Les difficultés de recrutement dans le cadre de l’expérimentation ont permis de constater que les publics qui font face aux restrictions de circulation sont en grande majorité en dehors de tout circuit d’accompagnement. Ce constat est un enseignement majeur de l’exploration : avant même d’envisager un accompagnement de ces publics via une offre de conseil en mobilité, d’aides ciblées, etc., il convient de créer un réseau d’acteurs à même de les identifier en amont.

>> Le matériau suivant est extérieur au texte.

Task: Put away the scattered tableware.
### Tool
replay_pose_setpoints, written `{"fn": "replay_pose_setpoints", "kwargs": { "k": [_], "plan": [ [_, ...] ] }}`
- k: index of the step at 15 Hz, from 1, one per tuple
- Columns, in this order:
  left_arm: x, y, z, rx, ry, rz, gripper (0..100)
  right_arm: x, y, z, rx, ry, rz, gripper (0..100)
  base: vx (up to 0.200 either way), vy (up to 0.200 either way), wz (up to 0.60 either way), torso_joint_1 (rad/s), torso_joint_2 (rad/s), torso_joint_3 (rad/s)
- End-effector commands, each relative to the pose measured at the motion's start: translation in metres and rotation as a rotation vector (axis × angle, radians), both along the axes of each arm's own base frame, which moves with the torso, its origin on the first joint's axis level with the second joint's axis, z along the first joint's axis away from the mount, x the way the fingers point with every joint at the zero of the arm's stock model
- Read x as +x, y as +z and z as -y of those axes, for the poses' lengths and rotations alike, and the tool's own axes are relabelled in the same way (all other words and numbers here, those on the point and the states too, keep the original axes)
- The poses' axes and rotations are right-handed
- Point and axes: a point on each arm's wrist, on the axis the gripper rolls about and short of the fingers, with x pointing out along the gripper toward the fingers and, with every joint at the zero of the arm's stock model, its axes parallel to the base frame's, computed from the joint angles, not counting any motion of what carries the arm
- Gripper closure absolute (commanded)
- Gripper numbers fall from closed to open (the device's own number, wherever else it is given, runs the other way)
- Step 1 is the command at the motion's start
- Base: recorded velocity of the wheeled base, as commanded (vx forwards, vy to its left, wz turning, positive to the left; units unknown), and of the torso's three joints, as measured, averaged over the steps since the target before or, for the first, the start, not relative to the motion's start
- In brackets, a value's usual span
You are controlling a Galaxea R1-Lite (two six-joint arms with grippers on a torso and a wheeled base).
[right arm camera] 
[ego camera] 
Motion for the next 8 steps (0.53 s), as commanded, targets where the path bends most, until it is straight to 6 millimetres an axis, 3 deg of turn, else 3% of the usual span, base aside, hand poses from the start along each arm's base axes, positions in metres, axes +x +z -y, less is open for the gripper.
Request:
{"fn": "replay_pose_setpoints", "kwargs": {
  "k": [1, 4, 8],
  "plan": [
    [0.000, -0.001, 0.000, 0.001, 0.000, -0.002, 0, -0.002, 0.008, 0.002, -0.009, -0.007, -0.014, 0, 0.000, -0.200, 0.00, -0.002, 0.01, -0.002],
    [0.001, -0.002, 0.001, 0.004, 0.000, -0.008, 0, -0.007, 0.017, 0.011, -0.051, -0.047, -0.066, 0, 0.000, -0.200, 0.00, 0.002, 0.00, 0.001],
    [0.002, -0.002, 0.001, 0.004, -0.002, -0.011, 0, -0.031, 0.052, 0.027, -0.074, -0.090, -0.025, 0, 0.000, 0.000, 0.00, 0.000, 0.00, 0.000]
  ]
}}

“L’exploration “familles ZFE” nous a permis d’identifier plusieurs tensions à l’œuvre entre l’objectif d’amélioration de la qualité de l’air porté par les ZFE et le risque social que ces dernières font peser sur les ménages concernés. Si nous avons su développer plusieurs outils afin d’anticiper et de limiter ce risque : réalisation d’études socio-spatiales, accompagnement personnalisé, mise à disposition d’une large offre d’alternatives, etc., il nous paraît nécessaire de ne pas cantonner l’enjeu indispensable de l’amélioration de qualité de l’air aux seules ZFE mais bien d’agir plus largement en faveur de la réduction de la place de la voiture afin de répartir de manière plus égalitaire les efforts demandés.” – Marc Fontanès, Directeur général adjoint en charge des expertises Mobilités, Eau & biodiversité, Energie & climat, Economie circulaire chez Auxilia.

Nos recommandations :

  • Intégrer systématiquement une évaluation socio spatiale approfondie dans la préfiguration des politiques publiques de régulation de la voiture.
  • Analyser les impacts des ZFE au-delà des frontières de la Métropole (flux, vulnérabilités) et mettre en place des démarches de coopération inter-EPCI.
  • Mettre en place des politiques d’aménagement du territoire qui favorisent l’intermodalité, indispensable aux ménages résidant loin des centres-villes et souhaitant se passer de leur voiture.
  • Simplifier le parcours utilisateur en tendant vers un titre unique de transport, une application unique, une inscription unique pour accéder à toute l’offre de transport disponible.
  • Développer ou massifier un accompagnement et un conseil mobilité sur l’ensemble du territoire en s’attachant à proposer des antennes « physiques » à différents endroits de l’agglomération, au plus près des ménages particulièrement précarisés.
  • Cibler les ménages “invisibles” impactés par la ZFE : mettre en place une stratégie “d’aller-vers”, en particulier dans les zones vulnérables identifiées (QPV, communes éloignées du centre, etc.) et cibler ces ménages par d’autres canaux (garages, vélocistes, lors de l’envoi de contravention, etc.).